WORK TO COMPLETE:
Return every line of the data below exactly, but do not include the images.
-- -- --
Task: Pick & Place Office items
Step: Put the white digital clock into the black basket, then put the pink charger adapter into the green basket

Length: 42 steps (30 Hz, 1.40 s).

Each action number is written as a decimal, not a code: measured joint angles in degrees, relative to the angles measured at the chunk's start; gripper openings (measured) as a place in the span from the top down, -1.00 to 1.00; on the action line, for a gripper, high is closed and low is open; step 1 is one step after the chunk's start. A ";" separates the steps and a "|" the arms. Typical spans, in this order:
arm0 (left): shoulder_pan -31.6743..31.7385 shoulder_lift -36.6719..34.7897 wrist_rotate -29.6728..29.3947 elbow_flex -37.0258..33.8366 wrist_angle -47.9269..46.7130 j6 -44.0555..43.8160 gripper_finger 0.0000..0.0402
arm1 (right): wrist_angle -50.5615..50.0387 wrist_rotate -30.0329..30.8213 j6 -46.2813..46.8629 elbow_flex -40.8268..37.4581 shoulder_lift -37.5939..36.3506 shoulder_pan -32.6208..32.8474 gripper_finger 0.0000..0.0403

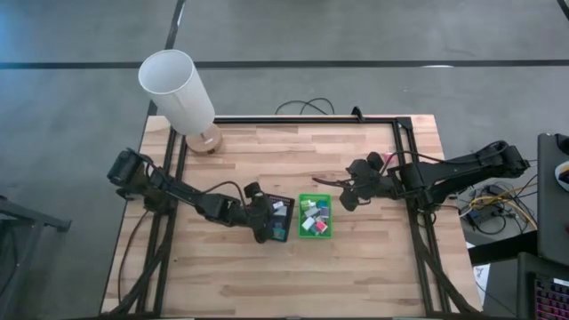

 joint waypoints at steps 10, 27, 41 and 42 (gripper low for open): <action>0.00 0.00 0.88 0.00 -0.02 -1.20 0.47 | 0.12 0.00 -0.03 0.00 0.00 0.02 -0.19; 0.00 -0.11 1.03 0.04 0.40 1.90 0.08 | -3.36 -2.56 -3.94 0.37 -0.36 0.02 -0.19; 0.27 -0.15 1.01 0.07 1.73 16.54 0.06 | -46.42 -10.77 15.43 12.92 -0.83 -0.02 -0.13; 0.36 -0.15 0.99 0.07 1.73 17.51 0.06 | -47.04 -13.49 15.87 12.85 -0.83 -0.02 -0.13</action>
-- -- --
EXERCISE OUTPUT:
Task: Pick & Place Office items
Step: Put the white digital clock into the black basket, then put the pink charger adapter into the green basket

Length: 42 steps (30 Hz, 1.40 s).

Each action number is written as a decimal, not a code: measured joint angles in degrees, relative to the angles measured at the chunk's start; gripper openings (measured) as a place in the span from the top down, -1.00 to 1.00; on the action line, for a gripper, high is closed and low is open; step 1 is one step after the chunk's start. A ";" separates the steps and a "|" the arms. Typical spans, in this order:
arm0 (left): shoulder_pan -31.6743..31.7385 shoulder_lift -36.6719..34.7897 wrist_rotate -29.6728..29.3947 elbow_flex -37.0258..33.8366 wrist_angle -47.9269..46.7130 j6 -44.0555..43.8160 gripper_finger 0.0000..0.0402
arm1 (right): wrist_angle -50.5615..50.0387 wrist_rotate -30.0329..30.8213 j6 -46.2813..46.8629 elbow_flex -40.8268..37.4581 shoulder_lift -37.5939..36.3506 shoulder_pan -32.6208..32.8474 gripper_finger 0.0000..0.0403


 joint waypoints at steps 10, 27, 41 and 42 (gripper low for open): <action>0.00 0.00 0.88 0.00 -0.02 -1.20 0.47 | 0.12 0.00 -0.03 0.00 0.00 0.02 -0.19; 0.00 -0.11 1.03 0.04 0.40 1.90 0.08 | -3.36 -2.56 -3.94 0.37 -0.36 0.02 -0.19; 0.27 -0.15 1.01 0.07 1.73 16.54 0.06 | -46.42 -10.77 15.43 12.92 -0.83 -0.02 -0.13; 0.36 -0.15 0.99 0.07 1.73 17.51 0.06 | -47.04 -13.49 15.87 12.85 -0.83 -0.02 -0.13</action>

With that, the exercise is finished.